Issue after migration from geo_shape pre-fix based to geo_shape based bkd tree mapping

Hi

Problem Description
We want to migrate from elastic 7.x to 8. Migrated to 7.17.5 and resolved issues.
One of it was was location field with geo_shape mapping, we used strategy : recursive . To resolve took backup (backup-of-index-surat, this too has explicit mapping , geo_shape with strategy : recursive) and reindexed to the index with explicit mapping (dynamic: false) containing location with just geo_shape mapping without any strategy params. All documents were reindexed (counts matched)

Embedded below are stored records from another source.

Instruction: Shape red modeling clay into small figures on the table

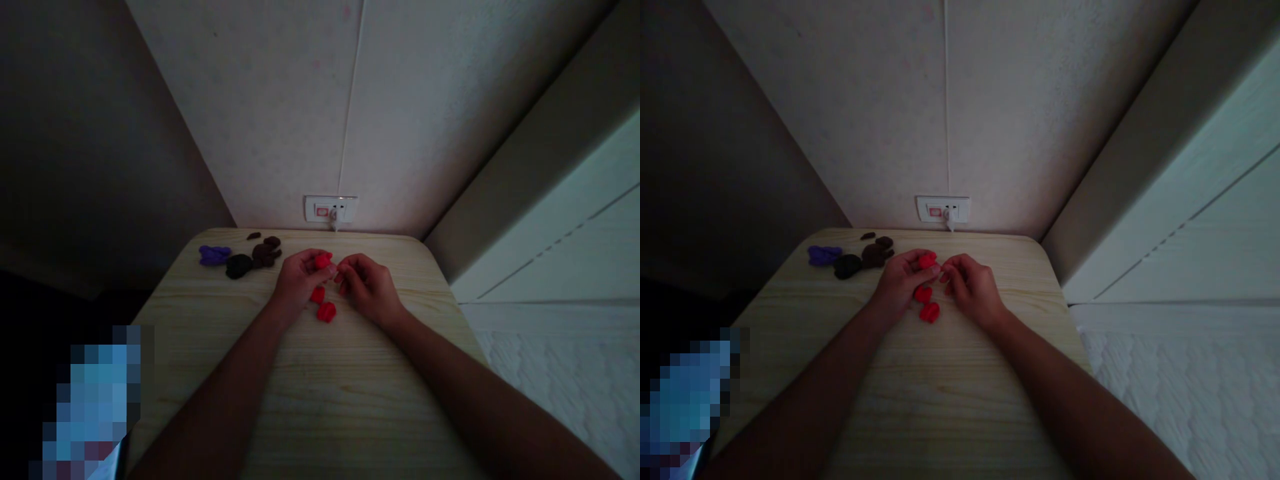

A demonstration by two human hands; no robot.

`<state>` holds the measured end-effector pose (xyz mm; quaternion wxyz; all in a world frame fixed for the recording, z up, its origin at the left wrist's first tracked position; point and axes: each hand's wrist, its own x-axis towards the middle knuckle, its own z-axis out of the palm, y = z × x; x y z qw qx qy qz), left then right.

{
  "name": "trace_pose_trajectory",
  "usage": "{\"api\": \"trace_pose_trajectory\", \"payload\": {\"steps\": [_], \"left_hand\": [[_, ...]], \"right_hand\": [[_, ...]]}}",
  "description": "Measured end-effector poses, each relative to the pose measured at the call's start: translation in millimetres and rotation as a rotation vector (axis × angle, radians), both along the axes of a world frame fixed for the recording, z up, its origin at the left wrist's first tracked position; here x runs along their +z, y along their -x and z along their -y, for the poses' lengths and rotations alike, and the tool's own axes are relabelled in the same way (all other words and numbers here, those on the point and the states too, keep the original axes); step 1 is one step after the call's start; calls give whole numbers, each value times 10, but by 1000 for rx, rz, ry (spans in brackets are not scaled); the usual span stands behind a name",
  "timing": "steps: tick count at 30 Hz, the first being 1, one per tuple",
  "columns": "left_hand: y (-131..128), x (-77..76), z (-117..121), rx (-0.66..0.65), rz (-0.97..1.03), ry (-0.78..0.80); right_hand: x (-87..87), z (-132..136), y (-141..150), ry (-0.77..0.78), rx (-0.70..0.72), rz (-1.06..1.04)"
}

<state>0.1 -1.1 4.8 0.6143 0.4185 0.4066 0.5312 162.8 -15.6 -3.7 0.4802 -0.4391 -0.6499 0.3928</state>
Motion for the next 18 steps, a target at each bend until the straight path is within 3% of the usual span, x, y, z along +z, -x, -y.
{"api": "trace_pose_trajectory", "payload": {"steps": [8,18], "left_hand": [[-2,-5,-3,20,-34,-21],[-11,-18,-15,35,-5,-12]], "right_hand": [[6,-24,54,126,-14,-202],[61,-14,60,202,-46,-244]]}}
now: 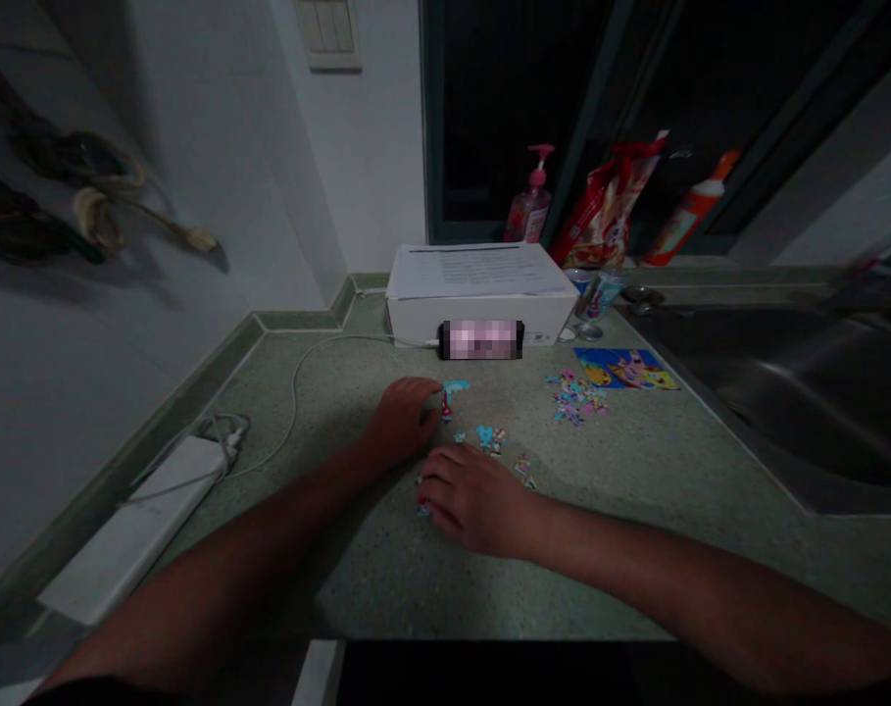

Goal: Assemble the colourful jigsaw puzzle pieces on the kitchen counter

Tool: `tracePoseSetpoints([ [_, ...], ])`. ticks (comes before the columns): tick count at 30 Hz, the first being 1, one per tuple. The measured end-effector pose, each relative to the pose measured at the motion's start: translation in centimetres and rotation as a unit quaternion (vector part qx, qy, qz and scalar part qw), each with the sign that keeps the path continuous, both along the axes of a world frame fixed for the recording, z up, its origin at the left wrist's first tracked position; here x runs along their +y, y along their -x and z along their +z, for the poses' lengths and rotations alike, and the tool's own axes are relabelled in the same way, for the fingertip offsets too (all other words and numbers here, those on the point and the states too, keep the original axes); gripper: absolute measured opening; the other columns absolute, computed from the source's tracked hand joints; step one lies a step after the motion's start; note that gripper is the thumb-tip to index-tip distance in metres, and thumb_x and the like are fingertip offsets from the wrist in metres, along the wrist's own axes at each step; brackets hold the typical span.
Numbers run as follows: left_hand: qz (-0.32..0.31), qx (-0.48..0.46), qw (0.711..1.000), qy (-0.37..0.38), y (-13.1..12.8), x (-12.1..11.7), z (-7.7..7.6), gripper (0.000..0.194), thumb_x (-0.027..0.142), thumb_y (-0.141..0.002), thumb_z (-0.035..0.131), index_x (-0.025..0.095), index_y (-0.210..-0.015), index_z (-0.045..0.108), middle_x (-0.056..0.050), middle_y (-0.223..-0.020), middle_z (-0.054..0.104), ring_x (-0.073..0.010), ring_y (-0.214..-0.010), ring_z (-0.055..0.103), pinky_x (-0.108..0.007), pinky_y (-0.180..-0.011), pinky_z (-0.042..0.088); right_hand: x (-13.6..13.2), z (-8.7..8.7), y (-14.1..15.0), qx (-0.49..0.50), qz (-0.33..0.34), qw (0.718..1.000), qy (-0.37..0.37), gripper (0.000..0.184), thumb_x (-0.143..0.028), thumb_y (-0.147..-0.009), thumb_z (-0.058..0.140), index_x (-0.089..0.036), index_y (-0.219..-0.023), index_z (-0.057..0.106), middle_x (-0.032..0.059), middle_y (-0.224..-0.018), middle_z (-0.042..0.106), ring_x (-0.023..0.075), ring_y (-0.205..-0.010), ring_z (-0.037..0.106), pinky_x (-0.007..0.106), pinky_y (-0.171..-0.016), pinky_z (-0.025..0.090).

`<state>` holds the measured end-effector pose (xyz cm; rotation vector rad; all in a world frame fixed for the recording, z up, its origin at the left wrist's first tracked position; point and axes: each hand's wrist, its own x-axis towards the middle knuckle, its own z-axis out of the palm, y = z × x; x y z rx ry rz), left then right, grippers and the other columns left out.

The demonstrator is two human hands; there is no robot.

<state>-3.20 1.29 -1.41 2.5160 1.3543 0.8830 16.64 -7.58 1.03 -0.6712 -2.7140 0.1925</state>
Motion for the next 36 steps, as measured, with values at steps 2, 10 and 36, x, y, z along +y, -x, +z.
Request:
tracePoseSetpoints([
  [2,-0.002,-0.003,1.0,-0.004,0.01,0.01,-0.07,0.038,0.018,-0.09,0.062,0.018,-0.128,0.071,-0.015,-0.129,0.079,-0.0334,-0.123,0.072,-0.058,-0.116,0.056,-0.11,0.24,-0.01,0.008,-0.007,1.0,0.022,0.013,-0.029,-0.104,0.065,-0.022,-0.108,0.075,0.0094,-0.113,0.076,0.0284,-0.115,0.066,0.045,-0.102,0.053],
  [10,-0.004,0.001,1.0,0.005,0.04,-0.09,0.22,0.039,0.018,-0.09,0.061,0.018,-0.127,0.071,-0.014,-0.127,0.079,-0.0327,-0.123,0.072,-0.057,-0.116,0.056,0.0,-0.06,-0.26,0.027,-0.018,0.998,0.046,0.017,-0.034,-0.097,0.074,-0.023,-0.109,0.075,0.0101,-0.11,0.075,0.0314,-0.112,0.066,0.048,-0.101,0.053],
  [36,-0.006,0.002,1.0,0.008,0.07,0.02,0.12,0.038,0.019,-0.091,0.062,0.02,-0.128,0.071,-0.014,-0.127,0.078,-0.0336,-0.123,0.071,-0.059,-0.115,0.056,-0.59,0.07,0.05,0.011,0.02,0.998,0.064,0.023,-0.042,-0.102,0.073,-0.022,-0.111,0.076,0.0122,-0.116,0.075,0.0302,-0.117,0.065,0.047,-0.107,0.054],
])
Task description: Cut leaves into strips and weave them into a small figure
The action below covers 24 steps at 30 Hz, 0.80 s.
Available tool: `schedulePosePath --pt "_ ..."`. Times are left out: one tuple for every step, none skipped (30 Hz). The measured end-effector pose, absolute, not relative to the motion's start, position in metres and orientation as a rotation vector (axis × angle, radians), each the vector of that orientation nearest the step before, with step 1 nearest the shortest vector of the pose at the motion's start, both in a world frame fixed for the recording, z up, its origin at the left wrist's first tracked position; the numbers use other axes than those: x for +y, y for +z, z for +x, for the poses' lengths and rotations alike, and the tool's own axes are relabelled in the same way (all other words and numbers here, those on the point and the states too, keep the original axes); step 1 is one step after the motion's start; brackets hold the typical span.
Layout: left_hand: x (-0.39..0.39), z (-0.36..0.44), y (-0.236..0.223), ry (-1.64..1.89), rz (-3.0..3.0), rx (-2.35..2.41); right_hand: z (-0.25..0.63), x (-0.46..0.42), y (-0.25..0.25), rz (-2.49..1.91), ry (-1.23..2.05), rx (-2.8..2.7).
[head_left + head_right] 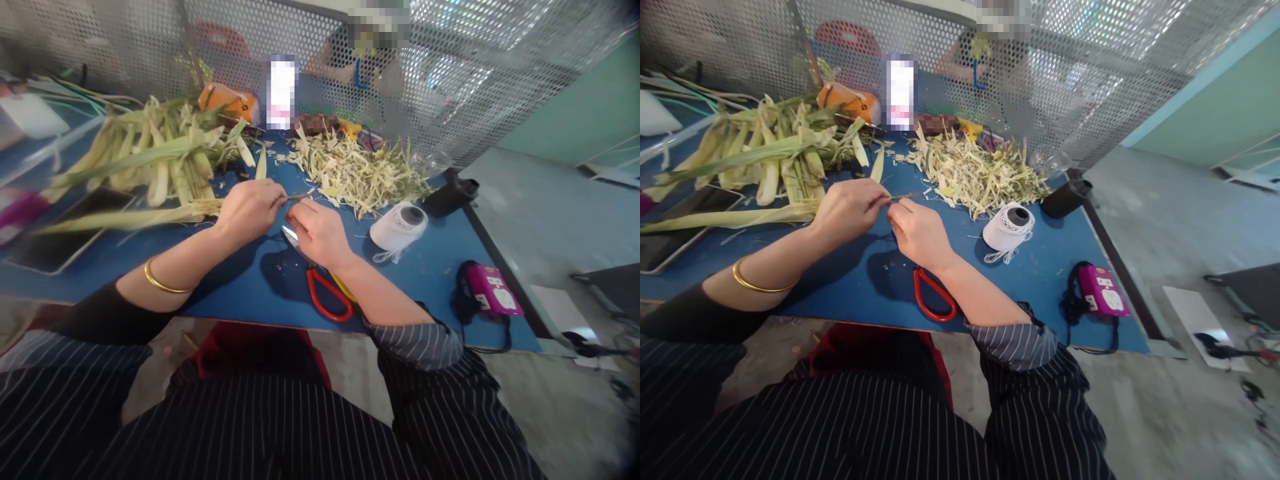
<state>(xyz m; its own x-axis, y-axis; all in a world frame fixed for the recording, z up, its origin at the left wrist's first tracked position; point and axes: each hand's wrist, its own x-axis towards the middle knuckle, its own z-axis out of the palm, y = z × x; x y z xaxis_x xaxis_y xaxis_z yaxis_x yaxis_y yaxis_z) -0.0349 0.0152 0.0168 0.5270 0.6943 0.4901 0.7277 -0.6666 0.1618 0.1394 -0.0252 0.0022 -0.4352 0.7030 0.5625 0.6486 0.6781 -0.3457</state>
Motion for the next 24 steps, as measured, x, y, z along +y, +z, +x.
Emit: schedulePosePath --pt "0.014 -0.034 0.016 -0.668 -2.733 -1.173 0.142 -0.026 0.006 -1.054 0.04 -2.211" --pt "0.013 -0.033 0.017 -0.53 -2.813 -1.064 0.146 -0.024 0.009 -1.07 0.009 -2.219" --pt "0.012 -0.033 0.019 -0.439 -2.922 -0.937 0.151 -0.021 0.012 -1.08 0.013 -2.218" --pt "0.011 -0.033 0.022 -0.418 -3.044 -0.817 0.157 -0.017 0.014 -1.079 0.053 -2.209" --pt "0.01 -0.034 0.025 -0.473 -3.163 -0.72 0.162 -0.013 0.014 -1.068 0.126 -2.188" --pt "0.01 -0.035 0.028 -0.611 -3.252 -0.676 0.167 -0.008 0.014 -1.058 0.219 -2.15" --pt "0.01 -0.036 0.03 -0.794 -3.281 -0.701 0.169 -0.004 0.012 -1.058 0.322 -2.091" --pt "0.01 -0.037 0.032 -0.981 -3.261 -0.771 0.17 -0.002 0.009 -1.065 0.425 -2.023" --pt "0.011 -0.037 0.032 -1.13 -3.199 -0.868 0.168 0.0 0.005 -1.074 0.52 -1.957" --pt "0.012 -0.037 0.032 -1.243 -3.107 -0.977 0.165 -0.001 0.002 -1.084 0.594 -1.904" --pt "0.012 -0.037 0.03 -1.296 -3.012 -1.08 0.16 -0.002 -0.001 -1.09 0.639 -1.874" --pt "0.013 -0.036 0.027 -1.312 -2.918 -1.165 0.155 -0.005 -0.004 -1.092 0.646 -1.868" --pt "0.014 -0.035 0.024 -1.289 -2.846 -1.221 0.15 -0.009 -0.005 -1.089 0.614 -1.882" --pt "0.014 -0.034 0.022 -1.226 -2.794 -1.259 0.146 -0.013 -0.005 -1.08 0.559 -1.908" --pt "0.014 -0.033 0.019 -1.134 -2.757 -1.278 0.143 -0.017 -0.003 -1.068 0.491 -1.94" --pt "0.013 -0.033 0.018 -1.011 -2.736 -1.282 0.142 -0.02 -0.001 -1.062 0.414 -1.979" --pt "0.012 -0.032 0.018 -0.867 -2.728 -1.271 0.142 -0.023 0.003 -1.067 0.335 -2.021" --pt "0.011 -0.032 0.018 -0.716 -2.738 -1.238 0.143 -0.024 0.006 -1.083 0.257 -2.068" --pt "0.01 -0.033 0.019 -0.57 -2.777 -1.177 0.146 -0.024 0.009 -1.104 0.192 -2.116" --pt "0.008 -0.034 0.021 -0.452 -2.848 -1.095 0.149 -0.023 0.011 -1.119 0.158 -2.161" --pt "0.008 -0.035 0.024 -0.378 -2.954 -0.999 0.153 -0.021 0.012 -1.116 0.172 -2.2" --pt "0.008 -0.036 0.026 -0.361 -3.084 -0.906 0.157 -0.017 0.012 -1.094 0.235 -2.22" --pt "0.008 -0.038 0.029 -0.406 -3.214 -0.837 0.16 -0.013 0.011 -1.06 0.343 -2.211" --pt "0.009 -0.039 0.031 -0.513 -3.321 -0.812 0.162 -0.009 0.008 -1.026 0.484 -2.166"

The number of documents returned for geo_shape (circle, bbox, polygon) queries on older mapping and newer mapping for same data are different. Following are two queries :

  1. Linestring query: This w.r.t our data returns around 40K docs on older mapping and in newer, it returns zero docs
GET backup-of-index-surat/_count
{
  "query": {
    "bool": {
      "filter": [
        {
          "terms": {
            "id": [
              "iisc.ac.in/89a36273d77dac4cf38114fca1bbe64392547f86/rs.iudx.io/surat-itms-realtime-information/surat-itms-live-eta"
            ],
            "boost": 1
          }
        },
        {
          "geo_shape": {
            "location": {
              "shape": {
                "type": "linestring",
                "coordinates": [
                  [
                    72.842,
                    21.2
                  ],
                  [
                    72.923,
                    20.8
                  ]
                ]
              },
              "relation": "intersects"
            }
          }
        },
        {
          "range": {
            "observationDateTime": {
              "from": "2020-10-12T00:00:00.000Z",
              "to": "2020-10-22T00:00:00Z",
              "include_lower": true,
              "include_upper": true,
              "boost": 1
            }
          }
        }
      ],
      "adjust_pure_negative": true,
      "boost": 1
    }
  }
}
  1. geo_shape circle query: This returns around 4k docs in older mapping and only 2k in newer mapped index
GET backup-of-index-surat/_count
{
  "query": {
    "bool": {
      "filter": [
        {
          "terms": {
            "id": [
              "iisc.ac.in/89a36273d77dac4cf38114fca1bbe64392547f86/rs.iudx.io/surat-itms-realtime-information/surat-itms-live-eta"
            ],
            "boost": 1
          }
        },
        {
          "geo_shape": {
            "location": {
              "shape": {
                "radius": "10.0m",
                "type": "Circle",
                "coordinates": [
                  72.834,
                  21.178
                ]
              },
              "relation": "within"
            }
          }
        },
        {
          "range": {
            "observationDateTime": {
              "from": "2020-10-12T00:00:00.000Z",
              "to": "2020-10-22T00:00:00Z",
              "include_lower": true,
              "include_upper": true,
              "boost": 1
            }
          }
        }
      ],
      "adjust_pure_negative": true,
      "boost": 1
    }
  }
}

What do we expect/Questions

  • Is this reindexing from pre-fix based geo_shape to bkd based geo_shape, the way to migrate the index to 8 version compatible?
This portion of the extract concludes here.